> [PROBLEM TO SOLVE]: Return, from the listing below, each line where the word "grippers" appears.

> [SOURCE RECORDS]:

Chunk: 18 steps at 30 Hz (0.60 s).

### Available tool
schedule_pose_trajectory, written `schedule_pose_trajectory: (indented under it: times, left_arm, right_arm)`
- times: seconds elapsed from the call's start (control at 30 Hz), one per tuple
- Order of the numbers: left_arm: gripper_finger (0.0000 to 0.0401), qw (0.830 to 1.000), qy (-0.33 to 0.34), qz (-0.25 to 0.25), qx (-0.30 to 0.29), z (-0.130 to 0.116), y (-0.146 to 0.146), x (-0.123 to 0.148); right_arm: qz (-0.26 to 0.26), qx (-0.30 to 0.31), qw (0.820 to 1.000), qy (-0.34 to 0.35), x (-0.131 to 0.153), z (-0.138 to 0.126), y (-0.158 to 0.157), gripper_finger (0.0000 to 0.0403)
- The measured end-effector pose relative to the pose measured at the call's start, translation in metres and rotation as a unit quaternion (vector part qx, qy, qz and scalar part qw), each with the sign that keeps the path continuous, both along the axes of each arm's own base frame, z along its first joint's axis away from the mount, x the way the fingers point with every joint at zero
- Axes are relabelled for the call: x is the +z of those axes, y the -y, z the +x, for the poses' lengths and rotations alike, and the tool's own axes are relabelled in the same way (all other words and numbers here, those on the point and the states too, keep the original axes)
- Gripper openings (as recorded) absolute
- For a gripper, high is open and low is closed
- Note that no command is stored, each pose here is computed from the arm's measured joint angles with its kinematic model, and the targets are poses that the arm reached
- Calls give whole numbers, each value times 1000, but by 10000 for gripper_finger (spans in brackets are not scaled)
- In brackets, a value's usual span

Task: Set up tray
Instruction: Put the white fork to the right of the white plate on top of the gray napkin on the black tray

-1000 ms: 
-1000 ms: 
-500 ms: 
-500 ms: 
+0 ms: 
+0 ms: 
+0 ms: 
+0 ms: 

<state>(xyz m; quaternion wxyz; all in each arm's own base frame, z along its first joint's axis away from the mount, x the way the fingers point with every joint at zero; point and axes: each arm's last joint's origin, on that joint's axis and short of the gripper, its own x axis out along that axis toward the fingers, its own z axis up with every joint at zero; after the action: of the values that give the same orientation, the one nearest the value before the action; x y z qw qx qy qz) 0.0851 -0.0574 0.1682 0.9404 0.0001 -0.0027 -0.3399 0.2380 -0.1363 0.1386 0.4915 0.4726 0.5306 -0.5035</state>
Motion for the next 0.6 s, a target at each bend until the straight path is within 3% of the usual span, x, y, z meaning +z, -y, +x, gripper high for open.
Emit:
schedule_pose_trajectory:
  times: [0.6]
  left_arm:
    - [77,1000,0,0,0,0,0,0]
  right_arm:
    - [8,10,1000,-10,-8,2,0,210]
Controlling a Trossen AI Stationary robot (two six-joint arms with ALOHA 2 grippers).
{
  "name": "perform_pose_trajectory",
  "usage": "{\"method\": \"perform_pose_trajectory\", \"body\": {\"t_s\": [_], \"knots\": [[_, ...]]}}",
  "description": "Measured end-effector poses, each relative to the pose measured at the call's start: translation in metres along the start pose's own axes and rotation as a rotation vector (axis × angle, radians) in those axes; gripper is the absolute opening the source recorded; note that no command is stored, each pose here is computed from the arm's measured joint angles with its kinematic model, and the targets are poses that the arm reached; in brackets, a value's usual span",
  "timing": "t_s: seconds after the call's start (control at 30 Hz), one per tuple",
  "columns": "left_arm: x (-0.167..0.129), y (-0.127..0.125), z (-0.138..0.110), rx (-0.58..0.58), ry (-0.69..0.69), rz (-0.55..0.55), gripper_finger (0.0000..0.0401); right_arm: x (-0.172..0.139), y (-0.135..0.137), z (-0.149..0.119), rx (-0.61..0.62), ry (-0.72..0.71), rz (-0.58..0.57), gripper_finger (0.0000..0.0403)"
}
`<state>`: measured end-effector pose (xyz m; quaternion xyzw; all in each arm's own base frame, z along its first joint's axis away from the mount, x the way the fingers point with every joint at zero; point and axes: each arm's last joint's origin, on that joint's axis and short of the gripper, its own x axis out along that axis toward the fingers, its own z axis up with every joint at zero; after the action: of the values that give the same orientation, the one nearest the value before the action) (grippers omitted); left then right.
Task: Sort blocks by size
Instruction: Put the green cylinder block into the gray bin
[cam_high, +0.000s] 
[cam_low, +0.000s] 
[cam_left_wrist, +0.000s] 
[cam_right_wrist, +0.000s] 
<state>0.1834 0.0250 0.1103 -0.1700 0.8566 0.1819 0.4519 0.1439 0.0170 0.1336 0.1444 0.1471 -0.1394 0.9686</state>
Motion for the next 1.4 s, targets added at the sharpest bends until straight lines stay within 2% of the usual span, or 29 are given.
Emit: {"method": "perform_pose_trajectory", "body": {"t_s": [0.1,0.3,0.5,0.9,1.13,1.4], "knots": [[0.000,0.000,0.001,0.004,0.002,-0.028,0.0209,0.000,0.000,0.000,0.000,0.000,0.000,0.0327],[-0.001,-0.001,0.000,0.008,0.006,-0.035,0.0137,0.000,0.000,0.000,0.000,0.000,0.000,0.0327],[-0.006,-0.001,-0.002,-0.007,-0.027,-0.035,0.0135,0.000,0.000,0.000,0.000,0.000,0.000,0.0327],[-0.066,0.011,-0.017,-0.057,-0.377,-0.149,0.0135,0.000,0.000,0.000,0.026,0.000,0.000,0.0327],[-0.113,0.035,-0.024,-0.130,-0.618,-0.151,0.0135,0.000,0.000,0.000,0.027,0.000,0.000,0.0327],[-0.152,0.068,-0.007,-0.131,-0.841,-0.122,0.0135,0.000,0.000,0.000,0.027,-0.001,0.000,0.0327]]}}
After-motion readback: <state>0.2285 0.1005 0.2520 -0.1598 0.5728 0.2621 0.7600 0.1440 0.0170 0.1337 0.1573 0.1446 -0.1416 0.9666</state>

> [YOUR SOLUTION]:
Controlling a Trossen AI Stationary robot (two six-joint arms with ALOHA 2 grippers).
`<state>`: measured end-effector pose (xyz m; quaternion xyzw; all in each arm's own base frame, z along its first joint's axis away from the mount, x the way the fingers point with every joint at zero; point and axes: each arm's last joint's origin, on that joint's axis and short of the gripper, its own x axis out along that axis toward the fingers, its own z axis up with every joint at zero; after the action: of the values that give the same orientation, the one nearest the value before the action) (grippers omitted); left then right.

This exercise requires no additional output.